Hibbertia cistifolia is a species of flowering plant in the family Dilleniaceae and is endemic to northern Australia. It is a prostrate to low-lying sub-shrub with trailing, wiry stems, hairy foliage, oblong to elliptic leaves and yellow flowers arranged in leaf axils, with forty to fifty-eight stamens arranged around the two carpels.

==Description==
Hibbertia cistifolia is a prostrate to low-lying sub-shrub that typically grows to a height of up to 30 cm, its stems wiry and the foliage covered with rosette-like hairs. The leaves are mostly oblong or elliptic to lance-shaped with the narrower end towards the base, 20–40 mm long and 5.0–12.5 mm wide on a petiole 0.2–2.4 mm long. The flowers are arranged singly in leaf axils on a wiry peduncle 25–35 mm long, with linear to lance-shaped bracts 3–4.5 mm long. The five sepals are joined at the base, the two outer sepal lobes 8.5–10.4 mm long and the inner lobes 6.4–7.2 mm long. The five petals are broadly egg-shaped with the narrower end towards the base, yellow, 8–15 mm long with a deep notch at the tip. There are forty to fifty-eight stamens arranged around the two carpels, each carpel with two ovules. Flowering occurs from December to June.

==Taxonomy==
Hibbertia cistifolia was first formally described in 1817 by Augustin Pyramus de Candolle in his Regni Vegetabilis Systema Naturale from an unpublished description by Robert Brown.

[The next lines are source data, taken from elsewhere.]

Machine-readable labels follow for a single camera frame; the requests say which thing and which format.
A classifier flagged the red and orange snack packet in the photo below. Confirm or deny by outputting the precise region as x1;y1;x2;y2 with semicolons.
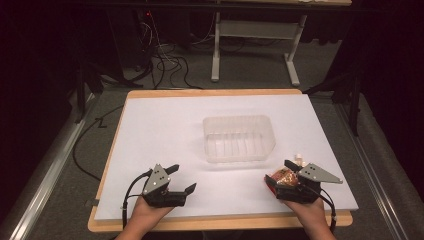
265;167;300;197

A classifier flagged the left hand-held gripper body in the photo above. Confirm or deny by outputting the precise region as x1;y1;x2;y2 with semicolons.
141;163;187;208

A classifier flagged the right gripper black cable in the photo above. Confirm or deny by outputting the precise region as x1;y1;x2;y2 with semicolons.
308;184;338;234

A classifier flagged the white board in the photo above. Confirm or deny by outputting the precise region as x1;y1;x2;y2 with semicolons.
93;94;360;222

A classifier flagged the metal floor rail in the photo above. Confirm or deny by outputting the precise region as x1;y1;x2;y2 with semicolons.
0;93;98;240
334;102;416;240

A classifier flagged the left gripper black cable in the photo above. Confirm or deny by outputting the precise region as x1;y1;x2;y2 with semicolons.
121;169;154;232

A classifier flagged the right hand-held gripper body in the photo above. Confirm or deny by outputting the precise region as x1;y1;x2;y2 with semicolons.
275;162;344;205

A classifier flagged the person's right hand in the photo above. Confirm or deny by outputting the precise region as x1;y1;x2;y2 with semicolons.
282;197;330;231

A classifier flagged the black floor cable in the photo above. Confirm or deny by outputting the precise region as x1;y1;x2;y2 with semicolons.
72;104;125;183

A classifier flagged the black stand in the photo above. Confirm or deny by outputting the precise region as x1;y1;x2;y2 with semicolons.
302;39;365;138
73;9;145;125

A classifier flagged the person's left hand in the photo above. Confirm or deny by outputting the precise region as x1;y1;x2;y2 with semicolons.
127;195;175;232

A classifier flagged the bundle of floor cables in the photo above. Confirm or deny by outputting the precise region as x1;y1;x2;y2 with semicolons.
131;11;216;91

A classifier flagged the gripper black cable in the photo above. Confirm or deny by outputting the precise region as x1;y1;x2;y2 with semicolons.
121;169;154;232
308;184;338;234

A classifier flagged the clear plastic container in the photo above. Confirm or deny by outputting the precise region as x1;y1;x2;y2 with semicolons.
202;114;277;164

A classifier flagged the white desk frame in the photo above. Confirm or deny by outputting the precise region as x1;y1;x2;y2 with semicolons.
210;11;308;88

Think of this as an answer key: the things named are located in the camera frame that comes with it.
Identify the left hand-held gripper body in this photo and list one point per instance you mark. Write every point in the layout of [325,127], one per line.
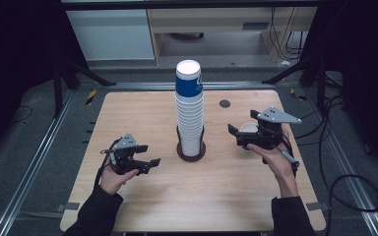
[124,160]

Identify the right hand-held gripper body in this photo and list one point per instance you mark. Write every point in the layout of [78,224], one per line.
[269,131]

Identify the single white paper cup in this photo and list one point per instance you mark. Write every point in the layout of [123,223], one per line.
[247,127]

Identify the black round stack base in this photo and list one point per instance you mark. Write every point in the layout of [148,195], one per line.
[190,158]

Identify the stack of paper cups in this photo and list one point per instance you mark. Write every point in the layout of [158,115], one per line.
[189,114]

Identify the person's left hand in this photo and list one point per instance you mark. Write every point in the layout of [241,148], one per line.
[113,182]

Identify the person's right hand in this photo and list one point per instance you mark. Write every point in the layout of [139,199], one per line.
[282,167]

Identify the round table grommet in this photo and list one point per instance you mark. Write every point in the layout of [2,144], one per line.
[224,103]

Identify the yellow black tape strip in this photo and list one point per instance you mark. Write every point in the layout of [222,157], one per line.
[298,95]
[91,97]

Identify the black metal stand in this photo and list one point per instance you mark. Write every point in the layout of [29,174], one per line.
[321,88]
[58,88]

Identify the white cabinet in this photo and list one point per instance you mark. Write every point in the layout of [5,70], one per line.
[111,34]

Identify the black curtain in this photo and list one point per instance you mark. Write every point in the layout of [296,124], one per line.
[364,49]
[13,49]

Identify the metal floor rail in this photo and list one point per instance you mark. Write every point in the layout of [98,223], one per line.
[32,164]
[144,86]
[344,164]

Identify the grey table bracket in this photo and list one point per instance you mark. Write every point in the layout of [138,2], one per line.
[318,206]
[68,206]

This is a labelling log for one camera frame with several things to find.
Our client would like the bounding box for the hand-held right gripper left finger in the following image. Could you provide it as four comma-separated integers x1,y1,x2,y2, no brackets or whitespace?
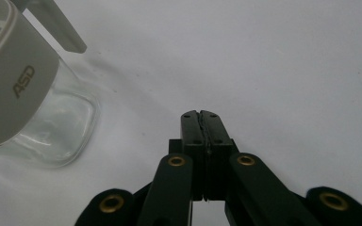
168,109,208,202

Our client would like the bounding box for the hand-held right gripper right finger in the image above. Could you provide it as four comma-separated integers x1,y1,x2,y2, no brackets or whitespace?
199,109,240,202

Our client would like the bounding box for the glass jar with beige collar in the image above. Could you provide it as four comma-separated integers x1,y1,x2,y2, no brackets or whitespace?
0,0,102,169

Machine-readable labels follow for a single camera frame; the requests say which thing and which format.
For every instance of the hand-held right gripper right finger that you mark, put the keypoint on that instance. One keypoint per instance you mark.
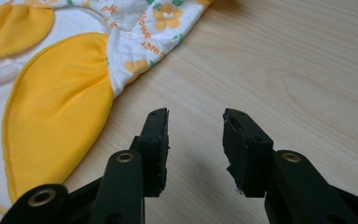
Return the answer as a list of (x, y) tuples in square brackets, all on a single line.
[(245, 155)]

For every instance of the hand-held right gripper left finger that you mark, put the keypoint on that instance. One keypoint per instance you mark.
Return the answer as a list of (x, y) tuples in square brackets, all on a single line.
[(154, 155)]

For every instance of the yellow and white floral garment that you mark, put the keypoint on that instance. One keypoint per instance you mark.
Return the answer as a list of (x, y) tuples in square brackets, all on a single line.
[(59, 102)]

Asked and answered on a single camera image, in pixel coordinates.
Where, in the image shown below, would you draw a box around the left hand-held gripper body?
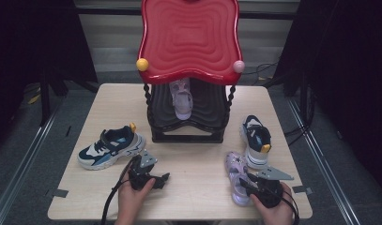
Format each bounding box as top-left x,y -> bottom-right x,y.
127,149 -> 159,191

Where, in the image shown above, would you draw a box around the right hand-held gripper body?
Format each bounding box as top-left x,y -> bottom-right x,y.
249,165 -> 295,209

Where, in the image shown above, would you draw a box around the purple sandal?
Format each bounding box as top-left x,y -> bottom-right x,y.
224,151 -> 258,207
168,78 -> 194,121

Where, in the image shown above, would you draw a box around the navy and white sneaker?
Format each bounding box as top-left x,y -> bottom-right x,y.
77,122 -> 146,172
239,114 -> 272,172

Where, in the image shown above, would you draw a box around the red and black shoe rack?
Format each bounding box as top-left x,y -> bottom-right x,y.
135,0 -> 246,144

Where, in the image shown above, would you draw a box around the person's right hand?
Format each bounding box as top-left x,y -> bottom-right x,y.
250,182 -> 295,225

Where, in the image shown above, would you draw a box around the person's left hand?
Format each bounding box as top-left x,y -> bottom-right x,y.
115,172 -> 157,225

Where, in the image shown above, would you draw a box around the grey tape strip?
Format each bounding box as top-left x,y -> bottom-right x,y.
292,185 -> 313,195
52,188 -> 69,199

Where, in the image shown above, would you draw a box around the black metal stand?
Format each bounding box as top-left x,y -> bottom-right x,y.
38,71 -> 100,128

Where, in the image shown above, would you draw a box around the yellow floor tape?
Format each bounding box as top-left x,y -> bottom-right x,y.
27,93 -> 42,106

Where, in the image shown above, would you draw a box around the dark curtain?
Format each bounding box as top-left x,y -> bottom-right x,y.
274,0 -> 382,196
0,0 -> 99,151

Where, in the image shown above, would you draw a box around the black horizontal bar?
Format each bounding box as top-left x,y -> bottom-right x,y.
75,7 -> 300,21

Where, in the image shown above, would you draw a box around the right hand-held gripper black cable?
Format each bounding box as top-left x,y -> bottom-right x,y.
282,187 -> 301,225

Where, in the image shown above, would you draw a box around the metal floor rail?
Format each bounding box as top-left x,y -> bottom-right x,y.
285,97 -> 363,225
0,104 -> 66,225

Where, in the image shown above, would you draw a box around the black floor cables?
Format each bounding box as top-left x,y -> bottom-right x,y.
283,123 -> 310,147

==Distribution and habitat==
This hibbertia grows in woodland on sandy flats and gravelly slopes in the north of the Northern Territory and on Cape York Peninsula in Queensland.

==Conservation status==
Goodenia cistifolia is classified as of "least concern" under the Northern Territory Government Territory Parks and Wildlife Conservation Act 1976 and the Queensland Government Nature Conservation Act 1992.